I would include methods to bind the dataset/datareader to the control,
returning a datatable and the dataset if necessary.

All updates would be done through methods, etc.

One of the problems that I can see which is somewhat of a challenge to deal
with are stored procedure parameters. There is some commonality of the
datatypes across the various databases (OleDB, SQL, Oracle), but there is
not uniformity. I was thinking that I would use the generic DbType and
have the calling program pass this data type and then translate it to the
appropriate type of the database which is actually being accessed, but this
would not handle all situations.

Any idea how I can overcome this?

Is there a better design approach?

Re: Database Access Base Class by John

John
Thu Dec 18 13:12:38 CST 2003

Take a look at this link:

http://www.c-sharpcorner.com/Code/2002/July/GenericDataAccessCompActivator.asp

Good Luck

"Jim Heavey" <JimHeavey@nospam.com> wrote in message
news:Xns94556DA8C7D2FJimHeaveyhotmailcom@207.46.248.16...
> I thinking that I want to write a class which handles all database access
> hiding from the calling program what type of database which is being
> accessed and all of the database specific things.
>
> I would include methods to bind the dataset/datareader to the control,
> returning a datatable and the dataset if necessary.
>
> All updates would be done through methods, etc.
>
> One of the problems that I can see which is somewhat of a challenge to
deal
> with are stored procedure parameters.
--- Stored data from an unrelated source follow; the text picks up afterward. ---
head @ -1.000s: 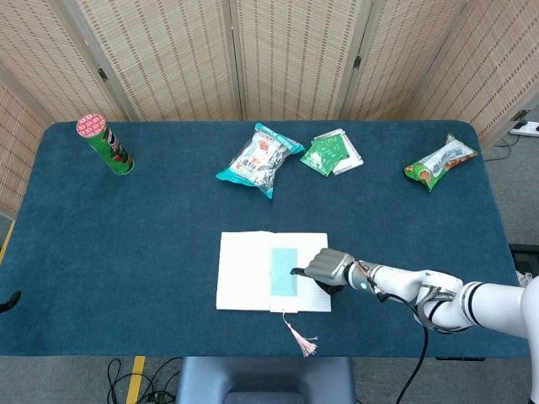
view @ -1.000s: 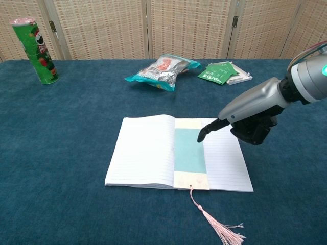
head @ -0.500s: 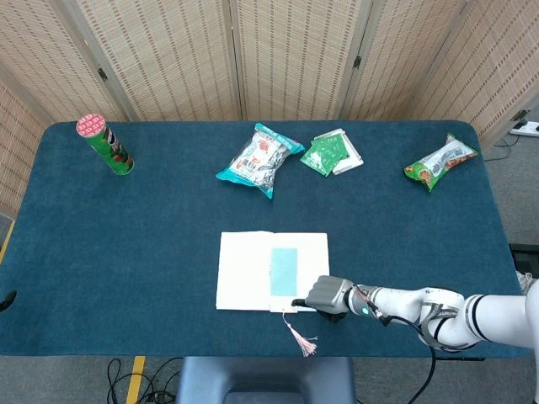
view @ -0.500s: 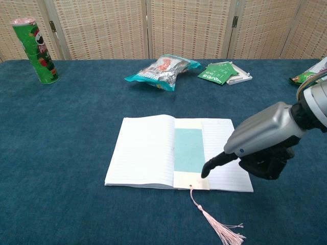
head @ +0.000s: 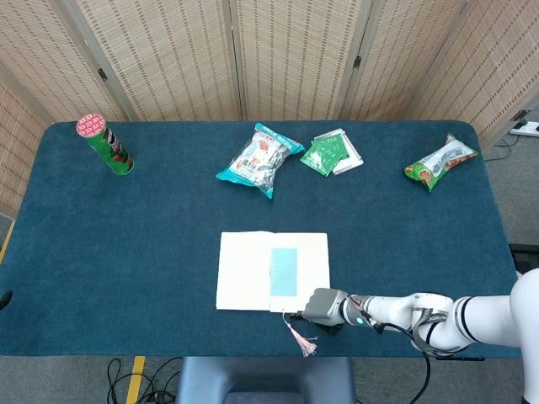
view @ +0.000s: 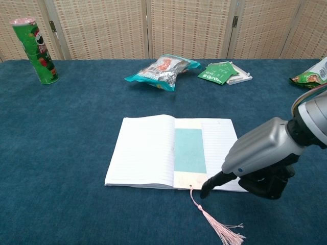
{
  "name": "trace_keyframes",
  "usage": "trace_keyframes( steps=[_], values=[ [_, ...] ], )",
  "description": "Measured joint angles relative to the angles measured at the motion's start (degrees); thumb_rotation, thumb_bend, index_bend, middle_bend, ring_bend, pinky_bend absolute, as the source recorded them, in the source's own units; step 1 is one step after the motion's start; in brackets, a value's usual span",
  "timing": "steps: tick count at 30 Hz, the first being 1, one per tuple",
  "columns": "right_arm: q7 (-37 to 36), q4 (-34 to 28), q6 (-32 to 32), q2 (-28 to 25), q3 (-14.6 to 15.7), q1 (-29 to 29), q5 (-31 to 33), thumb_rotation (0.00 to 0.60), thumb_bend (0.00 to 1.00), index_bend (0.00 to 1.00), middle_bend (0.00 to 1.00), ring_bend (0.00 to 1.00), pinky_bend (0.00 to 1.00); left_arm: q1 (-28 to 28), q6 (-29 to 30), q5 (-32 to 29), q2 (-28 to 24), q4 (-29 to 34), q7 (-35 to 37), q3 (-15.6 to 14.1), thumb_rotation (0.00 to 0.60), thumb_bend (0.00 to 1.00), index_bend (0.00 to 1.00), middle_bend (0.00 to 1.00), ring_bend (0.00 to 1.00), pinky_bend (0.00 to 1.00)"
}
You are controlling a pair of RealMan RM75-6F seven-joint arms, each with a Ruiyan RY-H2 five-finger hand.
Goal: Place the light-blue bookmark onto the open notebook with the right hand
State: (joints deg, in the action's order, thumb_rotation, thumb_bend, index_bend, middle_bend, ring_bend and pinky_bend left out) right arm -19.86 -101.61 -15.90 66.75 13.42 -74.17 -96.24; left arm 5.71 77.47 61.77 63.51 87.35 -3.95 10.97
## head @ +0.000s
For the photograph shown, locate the dark teal table cloth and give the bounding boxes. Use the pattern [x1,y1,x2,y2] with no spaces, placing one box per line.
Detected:
[0,120,534,359]

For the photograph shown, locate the teal silver snack bag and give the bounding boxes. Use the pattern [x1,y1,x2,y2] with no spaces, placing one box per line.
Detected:
[215,122,306,200]

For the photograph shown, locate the white plastic frame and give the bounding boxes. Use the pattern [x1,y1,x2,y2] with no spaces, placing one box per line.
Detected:
[313,129,365,176]

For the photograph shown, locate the green noodle snack bag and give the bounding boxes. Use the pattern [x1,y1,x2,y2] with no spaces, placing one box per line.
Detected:
[403,133,480,194]

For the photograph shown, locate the green Pringles can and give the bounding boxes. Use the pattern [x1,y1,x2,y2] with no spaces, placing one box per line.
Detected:
[75,113,136,176]

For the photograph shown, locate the teal cream bookmark pink tassel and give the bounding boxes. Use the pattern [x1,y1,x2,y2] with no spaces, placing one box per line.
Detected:
[268,237,319,358]

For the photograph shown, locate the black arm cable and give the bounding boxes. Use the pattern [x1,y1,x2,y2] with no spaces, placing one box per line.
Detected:
[369,317,433,404]

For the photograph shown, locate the white notebook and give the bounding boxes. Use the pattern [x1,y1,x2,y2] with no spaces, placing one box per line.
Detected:
[216,230,332,313]

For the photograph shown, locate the black equipment box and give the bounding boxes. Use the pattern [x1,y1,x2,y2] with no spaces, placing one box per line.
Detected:
[508,242,539,274]

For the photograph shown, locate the woven bamboo folding screen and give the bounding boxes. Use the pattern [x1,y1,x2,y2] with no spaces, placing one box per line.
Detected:
[0,0,539,220]

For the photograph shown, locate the black floor cables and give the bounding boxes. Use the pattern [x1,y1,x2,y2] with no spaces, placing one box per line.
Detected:
[106,356,183,404]

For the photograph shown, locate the green paper packet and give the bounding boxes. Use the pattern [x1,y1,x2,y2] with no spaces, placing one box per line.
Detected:
[299,135,350,178]

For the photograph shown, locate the white power strip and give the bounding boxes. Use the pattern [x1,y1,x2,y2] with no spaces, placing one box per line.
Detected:
[508,120,539,136]

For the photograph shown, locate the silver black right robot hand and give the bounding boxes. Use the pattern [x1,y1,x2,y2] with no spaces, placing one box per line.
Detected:
[294,287,350,336]
There is some commonality of the
> datatypes across the various databases (OleDB, SQL, Oracle), but there is
> not uniformity. I was thinking that I would use the generic DbType and
> have the calling program pass this data type and then translate it to the
> appropriate type of the database which is actually being accessed, but
this
> would not handle all situations.
>
> Any idea how I can overcome this?
>
> Is there a better design approach?